What once felt like background became foreground. She came to see it not as a relic or a trend, but as a deeply personal practice, one that meets a person exactly where they are. Elements Truffles became her bridge: a way to carry ancient wisdom into something modern, indulgent, and entirely shareable.
Drawing from ancient sweet practices
Flavor, at Elements Truffles, begins with memory.
Rose and cardamom open like a door into family weddings and the desserts of Alak’s childhood. Orange and peppermint trace back to the bags of chocolate her father brought home from the United Kingdom — small, precious offerings unpacked with ceremony at the kitchen table. She also draws from the Mayans, who paired cacao with spices centuries before anyone thought to call it artisan. What she’s after, in every bar, is a particular kind of moment: the pause when a flavor surprises you, followed by the slow comfort of recognizing it as something you’ve always loved.
Sourcing, for Alak, is an energy decision before it is a business one. She believes food carries the energy of its origin — the land it grew on, the people who tended it, the care with which they were treated. Elements Truffles works directly with Rainforest Alliance Certified cacao farmers in Ecuador, committed to regenerative practices and fair pay. The relationship is unusually close. During a global cacao shortage, when larger companies came offering to buy entire crops, the farmers turned them down. They wanted to protect the partnership. Alak still tears up a little when she tells that story.
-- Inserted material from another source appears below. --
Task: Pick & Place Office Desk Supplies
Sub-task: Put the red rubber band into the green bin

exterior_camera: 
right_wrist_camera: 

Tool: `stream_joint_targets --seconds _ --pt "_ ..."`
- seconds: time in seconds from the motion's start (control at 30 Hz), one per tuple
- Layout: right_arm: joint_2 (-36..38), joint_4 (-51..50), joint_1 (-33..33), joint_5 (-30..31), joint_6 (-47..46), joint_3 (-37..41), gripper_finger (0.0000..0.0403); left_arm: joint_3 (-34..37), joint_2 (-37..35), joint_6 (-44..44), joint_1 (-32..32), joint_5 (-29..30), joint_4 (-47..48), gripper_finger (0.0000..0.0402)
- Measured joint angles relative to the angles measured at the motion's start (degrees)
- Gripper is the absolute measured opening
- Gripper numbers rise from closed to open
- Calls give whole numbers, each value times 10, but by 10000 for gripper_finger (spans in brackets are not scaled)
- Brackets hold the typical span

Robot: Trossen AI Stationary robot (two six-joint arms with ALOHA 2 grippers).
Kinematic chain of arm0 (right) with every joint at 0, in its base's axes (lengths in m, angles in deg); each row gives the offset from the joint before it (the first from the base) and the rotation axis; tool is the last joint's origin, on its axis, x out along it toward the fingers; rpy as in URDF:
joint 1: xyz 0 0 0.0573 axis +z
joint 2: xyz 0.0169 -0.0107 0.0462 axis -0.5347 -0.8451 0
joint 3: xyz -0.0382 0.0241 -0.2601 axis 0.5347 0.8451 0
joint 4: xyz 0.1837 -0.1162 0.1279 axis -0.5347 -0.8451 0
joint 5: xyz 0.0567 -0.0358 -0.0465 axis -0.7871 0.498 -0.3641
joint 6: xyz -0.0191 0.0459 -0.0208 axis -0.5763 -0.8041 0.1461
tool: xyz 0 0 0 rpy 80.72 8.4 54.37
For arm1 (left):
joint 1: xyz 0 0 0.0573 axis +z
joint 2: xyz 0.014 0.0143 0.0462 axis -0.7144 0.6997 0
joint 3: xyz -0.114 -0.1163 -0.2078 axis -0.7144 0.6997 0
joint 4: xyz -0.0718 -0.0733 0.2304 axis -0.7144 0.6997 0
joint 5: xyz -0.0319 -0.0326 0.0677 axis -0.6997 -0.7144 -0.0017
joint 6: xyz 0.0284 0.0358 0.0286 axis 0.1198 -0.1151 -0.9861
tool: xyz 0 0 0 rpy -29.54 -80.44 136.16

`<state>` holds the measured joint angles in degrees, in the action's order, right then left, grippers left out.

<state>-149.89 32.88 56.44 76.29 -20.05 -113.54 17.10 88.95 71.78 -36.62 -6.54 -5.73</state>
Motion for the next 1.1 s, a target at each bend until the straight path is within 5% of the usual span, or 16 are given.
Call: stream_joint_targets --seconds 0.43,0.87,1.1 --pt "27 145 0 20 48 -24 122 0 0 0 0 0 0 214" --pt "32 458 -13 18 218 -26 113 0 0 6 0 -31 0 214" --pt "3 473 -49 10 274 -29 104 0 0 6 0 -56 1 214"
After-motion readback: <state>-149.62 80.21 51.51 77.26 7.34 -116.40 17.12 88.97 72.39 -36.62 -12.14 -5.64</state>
That same intentionality follows the cacao into the kitchen, where the team plays ancient chants while the chocolate is made. The operating principle is simple, almost stubbornly so: only happy people can make happy chocolate.
Lead with delight
Building a premium brand around these convictions has taken patience — and a willingness to learn.
Early on, Alak discovered that consumers are curious about wellness but fall in love with pleasure. The lesson arrived in the form of a raspberry bar. The original packaging proudly featured beetroot, one of the secret ingredients lending the bar its natural sweetness and depth. Customers walked past it. When the label simply said raspberry, the same bar became a best-seller. Same chocolate, different invitation. Lead with delight, she realized, and people will follow you to the good stuff.
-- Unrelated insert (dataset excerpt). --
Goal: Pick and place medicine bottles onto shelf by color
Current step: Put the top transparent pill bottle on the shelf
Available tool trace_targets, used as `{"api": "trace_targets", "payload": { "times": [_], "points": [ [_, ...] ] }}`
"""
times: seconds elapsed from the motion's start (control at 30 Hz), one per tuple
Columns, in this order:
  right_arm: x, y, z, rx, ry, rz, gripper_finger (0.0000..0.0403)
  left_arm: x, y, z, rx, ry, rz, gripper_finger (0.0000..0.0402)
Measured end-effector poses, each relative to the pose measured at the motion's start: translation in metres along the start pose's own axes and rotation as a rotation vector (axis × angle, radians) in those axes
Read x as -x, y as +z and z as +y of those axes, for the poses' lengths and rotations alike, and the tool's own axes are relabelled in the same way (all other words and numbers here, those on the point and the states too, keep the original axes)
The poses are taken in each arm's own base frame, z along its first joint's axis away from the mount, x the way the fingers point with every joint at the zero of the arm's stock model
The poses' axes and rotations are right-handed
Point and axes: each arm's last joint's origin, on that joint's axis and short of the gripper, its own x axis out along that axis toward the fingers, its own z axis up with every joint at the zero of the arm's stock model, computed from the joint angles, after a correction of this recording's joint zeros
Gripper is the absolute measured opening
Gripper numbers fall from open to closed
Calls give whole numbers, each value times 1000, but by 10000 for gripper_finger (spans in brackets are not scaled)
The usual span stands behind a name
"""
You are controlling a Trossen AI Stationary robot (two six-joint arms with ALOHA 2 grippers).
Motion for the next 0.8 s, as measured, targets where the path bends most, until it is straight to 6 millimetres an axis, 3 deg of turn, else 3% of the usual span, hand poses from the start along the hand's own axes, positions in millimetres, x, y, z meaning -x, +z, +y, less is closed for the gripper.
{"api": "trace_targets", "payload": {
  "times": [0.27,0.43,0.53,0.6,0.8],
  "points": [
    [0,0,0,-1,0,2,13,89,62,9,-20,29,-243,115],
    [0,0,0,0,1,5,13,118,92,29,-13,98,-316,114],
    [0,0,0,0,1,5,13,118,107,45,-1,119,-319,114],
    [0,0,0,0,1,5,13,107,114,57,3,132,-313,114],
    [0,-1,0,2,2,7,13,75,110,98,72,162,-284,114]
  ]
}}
There is a larger shift happening, and Elements Truffles is part of it. Alak sees a generation of diaspora founders arriving with new confidence in their heritage — owning their stories, rituals, and flavors in their full, original form. The community has carried the brand forward in turn, opening doors to buyers, gifting it across kitchen tables. During the pandemic, the brand was singled out for its role in a quietly shifting Diwali tradition, as families looked for gifts that felt at once rooted at home and modern. Heritage, it turns out, was always the offering.
Back to a rooted future
What’s next is bigger than chocolate. Alak envisions Elements Truffles as a platform for clean, culturally-rooted foods. Hot chocolate mixes infused with ashwagandha and rose are already on shelves, alongside plant-based protein powders built around Ayurvedic herbs like brahmi. A snack line is on the way — crunchy, chocolatey bites made from ancient grains like jowar and amaranth, ingredients Alak grew up with, now finding their way to a wider table.
The intention behind all of it is the same one that started in her mother’s kitchen. Make something that tastes like joy. Make something that leaves people better than it found them. Through Elements Truffles, Alak Vasa continues to prove that culture, function, and genuine pleasure are not competing values. In every bar, they are inseparable.